EXERCISE AIM
All lines from the one with "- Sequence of" through the final line of the records below must be written out exactly, with no other text.

Data extracted from a collection
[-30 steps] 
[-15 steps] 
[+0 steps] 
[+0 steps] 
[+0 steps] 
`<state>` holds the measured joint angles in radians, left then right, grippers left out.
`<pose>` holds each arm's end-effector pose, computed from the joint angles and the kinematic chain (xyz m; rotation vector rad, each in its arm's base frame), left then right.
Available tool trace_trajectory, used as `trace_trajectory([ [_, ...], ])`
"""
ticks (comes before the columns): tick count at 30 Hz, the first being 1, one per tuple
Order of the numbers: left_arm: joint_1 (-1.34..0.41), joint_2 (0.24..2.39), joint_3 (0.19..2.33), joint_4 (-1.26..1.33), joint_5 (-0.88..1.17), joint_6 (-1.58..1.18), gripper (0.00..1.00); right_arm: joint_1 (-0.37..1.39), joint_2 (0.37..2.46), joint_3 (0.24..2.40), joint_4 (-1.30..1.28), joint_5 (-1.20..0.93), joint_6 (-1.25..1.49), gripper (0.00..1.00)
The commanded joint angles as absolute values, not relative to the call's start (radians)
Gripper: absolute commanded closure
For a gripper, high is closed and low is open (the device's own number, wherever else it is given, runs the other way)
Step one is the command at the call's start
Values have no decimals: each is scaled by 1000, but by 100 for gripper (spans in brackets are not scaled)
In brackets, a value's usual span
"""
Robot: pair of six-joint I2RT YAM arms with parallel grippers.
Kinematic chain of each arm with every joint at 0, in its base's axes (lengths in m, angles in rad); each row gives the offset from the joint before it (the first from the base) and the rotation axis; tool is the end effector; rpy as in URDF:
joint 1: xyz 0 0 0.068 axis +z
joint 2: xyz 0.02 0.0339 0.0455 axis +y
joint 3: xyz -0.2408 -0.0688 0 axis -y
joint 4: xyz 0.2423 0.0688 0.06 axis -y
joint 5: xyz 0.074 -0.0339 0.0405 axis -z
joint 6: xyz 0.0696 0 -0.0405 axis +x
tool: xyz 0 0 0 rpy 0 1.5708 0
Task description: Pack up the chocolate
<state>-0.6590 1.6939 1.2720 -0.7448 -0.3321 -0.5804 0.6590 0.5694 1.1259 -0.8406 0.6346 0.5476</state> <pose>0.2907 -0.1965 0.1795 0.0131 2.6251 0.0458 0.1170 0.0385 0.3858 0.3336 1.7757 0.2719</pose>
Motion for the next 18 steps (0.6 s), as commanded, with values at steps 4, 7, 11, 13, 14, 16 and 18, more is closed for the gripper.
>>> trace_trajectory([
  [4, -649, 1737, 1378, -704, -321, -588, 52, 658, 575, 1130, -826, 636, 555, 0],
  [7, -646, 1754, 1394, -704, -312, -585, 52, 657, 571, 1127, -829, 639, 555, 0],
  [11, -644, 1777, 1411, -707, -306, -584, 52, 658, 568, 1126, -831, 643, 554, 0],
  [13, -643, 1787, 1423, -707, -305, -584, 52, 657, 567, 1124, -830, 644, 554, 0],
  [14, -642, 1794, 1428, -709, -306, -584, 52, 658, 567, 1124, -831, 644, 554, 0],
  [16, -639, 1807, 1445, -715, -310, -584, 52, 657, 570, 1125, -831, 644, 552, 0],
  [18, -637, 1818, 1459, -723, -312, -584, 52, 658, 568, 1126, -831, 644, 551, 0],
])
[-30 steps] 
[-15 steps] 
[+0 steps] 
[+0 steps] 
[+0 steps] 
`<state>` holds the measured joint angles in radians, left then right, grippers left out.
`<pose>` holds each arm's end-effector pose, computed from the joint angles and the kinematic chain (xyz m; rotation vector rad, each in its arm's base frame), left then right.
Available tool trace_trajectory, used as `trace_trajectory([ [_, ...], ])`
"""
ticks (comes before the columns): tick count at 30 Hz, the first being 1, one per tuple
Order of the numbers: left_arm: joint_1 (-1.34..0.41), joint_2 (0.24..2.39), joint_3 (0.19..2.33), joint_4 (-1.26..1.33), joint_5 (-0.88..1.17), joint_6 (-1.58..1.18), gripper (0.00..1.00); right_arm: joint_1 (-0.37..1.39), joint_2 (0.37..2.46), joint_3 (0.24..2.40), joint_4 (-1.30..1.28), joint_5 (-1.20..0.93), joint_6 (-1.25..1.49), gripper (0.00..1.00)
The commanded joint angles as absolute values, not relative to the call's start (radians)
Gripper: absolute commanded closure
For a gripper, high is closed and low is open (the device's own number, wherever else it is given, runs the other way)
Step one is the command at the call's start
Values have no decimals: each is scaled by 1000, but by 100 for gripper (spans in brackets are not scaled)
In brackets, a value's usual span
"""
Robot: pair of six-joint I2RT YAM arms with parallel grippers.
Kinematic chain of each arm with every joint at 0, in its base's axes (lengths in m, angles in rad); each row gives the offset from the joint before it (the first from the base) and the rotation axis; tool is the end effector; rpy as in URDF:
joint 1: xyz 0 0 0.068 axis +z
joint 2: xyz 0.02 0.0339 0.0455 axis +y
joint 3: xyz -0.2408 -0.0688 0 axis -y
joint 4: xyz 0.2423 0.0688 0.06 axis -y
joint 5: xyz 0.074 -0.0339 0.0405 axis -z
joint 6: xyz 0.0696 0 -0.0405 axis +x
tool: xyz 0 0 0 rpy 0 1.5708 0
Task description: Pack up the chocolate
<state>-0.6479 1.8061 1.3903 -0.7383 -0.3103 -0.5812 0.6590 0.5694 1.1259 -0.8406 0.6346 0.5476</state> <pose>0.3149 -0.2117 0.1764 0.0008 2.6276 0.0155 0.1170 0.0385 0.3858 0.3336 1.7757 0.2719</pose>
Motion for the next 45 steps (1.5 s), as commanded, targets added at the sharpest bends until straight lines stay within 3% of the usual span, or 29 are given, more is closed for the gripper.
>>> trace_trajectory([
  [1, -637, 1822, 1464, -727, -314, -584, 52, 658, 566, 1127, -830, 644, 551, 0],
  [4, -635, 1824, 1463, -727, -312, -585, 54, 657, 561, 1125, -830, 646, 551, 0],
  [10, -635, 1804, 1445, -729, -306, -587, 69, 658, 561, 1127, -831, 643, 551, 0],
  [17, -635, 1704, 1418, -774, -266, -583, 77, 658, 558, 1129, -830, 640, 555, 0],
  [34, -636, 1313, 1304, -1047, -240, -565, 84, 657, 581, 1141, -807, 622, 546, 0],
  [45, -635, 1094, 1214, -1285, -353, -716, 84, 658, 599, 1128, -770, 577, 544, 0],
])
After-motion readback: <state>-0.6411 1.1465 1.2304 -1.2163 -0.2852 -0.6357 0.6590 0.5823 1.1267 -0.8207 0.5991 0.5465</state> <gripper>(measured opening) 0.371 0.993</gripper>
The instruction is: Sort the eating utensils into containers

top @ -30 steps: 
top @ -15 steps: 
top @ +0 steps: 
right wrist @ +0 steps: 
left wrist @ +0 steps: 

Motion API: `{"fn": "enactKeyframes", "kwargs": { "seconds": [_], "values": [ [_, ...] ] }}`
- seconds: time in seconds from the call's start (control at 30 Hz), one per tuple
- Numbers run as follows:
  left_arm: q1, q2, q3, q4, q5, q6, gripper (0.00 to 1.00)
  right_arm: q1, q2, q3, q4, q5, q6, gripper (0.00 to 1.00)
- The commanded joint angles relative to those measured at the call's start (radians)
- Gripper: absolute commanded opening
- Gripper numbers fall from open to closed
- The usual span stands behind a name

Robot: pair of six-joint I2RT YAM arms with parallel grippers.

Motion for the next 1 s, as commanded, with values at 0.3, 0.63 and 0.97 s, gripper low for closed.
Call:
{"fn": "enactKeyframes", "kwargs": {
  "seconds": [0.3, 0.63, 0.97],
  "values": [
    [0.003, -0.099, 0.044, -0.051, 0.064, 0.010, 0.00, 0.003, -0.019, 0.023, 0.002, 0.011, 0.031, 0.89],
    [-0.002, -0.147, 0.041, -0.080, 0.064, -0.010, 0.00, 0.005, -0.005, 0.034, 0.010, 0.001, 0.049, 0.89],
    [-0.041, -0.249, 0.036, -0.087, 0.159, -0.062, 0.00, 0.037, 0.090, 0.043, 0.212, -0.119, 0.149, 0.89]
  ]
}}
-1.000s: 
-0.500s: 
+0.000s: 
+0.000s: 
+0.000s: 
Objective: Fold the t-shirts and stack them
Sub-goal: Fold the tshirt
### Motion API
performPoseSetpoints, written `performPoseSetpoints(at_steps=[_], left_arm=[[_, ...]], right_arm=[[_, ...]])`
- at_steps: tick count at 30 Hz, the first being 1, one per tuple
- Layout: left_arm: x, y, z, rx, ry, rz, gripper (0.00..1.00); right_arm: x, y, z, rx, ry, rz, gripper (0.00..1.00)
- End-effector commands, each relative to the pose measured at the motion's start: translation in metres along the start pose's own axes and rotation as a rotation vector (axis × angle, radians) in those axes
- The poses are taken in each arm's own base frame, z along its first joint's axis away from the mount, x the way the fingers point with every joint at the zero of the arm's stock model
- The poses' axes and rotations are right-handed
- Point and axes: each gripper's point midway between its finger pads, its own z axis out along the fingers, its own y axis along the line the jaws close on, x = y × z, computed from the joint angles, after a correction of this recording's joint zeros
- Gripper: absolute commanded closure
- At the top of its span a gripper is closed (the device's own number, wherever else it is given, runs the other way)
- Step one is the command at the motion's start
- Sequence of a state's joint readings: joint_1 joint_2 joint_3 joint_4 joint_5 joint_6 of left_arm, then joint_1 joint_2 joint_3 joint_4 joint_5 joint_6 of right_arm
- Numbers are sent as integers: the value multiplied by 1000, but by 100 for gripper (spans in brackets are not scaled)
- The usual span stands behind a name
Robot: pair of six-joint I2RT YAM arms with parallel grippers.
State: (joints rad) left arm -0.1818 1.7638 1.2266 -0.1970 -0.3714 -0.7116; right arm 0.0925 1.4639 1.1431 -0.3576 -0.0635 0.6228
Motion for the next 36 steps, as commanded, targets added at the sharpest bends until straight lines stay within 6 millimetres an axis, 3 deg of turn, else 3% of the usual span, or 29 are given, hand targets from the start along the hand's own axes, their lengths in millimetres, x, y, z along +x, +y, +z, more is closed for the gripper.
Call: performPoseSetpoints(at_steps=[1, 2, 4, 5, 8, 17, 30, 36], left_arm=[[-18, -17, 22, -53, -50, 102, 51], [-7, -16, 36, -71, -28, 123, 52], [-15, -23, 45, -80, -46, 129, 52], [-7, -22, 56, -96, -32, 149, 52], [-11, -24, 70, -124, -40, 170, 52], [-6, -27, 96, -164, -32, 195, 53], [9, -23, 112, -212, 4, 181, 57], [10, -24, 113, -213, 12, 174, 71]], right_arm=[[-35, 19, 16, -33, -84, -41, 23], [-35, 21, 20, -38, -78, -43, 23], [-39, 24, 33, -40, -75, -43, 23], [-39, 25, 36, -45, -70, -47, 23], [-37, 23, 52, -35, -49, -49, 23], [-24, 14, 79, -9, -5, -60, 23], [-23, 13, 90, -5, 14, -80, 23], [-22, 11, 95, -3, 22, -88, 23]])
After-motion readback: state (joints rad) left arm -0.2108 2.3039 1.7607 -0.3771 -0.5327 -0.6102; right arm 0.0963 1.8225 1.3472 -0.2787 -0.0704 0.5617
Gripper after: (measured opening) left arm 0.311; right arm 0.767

THE ANSWER
- Sequence of a state's joint readings: joint_1 joint_2 joint_3 joint_4 joint_5 joint_6 of left_arm, then joint_1 joint_2 joint_3 joint_4 joint_5 joint_6 of right_arm
- Numbers are sent as integers: the value multiplied by 1000, but by 100 for gripper (spans in brackets are not scaled)
- The usual span stands behind a name
Robot: pair of six-joint I2RT YAM arms with parallel grippers.
State: (joints rad) left arm -0.1818 1.7638 1.2266 -0.1970 -0.3714 -0.7116; right arm 0.0925 1.4639 1.1431 -0.3576 -0.0635 0.6228
Motion for the next 36 steps, as commanded, targets added at the sharpest bends until straight lines stay within 6 millimetres an axis, 3 deg of turn, else 3% of the usual span, or 29 are given, hand targets from the start along the hand's own axes, their lengths in millimetres, x, y, z along +x, +y, +z, more is closed for the gripper.
Call: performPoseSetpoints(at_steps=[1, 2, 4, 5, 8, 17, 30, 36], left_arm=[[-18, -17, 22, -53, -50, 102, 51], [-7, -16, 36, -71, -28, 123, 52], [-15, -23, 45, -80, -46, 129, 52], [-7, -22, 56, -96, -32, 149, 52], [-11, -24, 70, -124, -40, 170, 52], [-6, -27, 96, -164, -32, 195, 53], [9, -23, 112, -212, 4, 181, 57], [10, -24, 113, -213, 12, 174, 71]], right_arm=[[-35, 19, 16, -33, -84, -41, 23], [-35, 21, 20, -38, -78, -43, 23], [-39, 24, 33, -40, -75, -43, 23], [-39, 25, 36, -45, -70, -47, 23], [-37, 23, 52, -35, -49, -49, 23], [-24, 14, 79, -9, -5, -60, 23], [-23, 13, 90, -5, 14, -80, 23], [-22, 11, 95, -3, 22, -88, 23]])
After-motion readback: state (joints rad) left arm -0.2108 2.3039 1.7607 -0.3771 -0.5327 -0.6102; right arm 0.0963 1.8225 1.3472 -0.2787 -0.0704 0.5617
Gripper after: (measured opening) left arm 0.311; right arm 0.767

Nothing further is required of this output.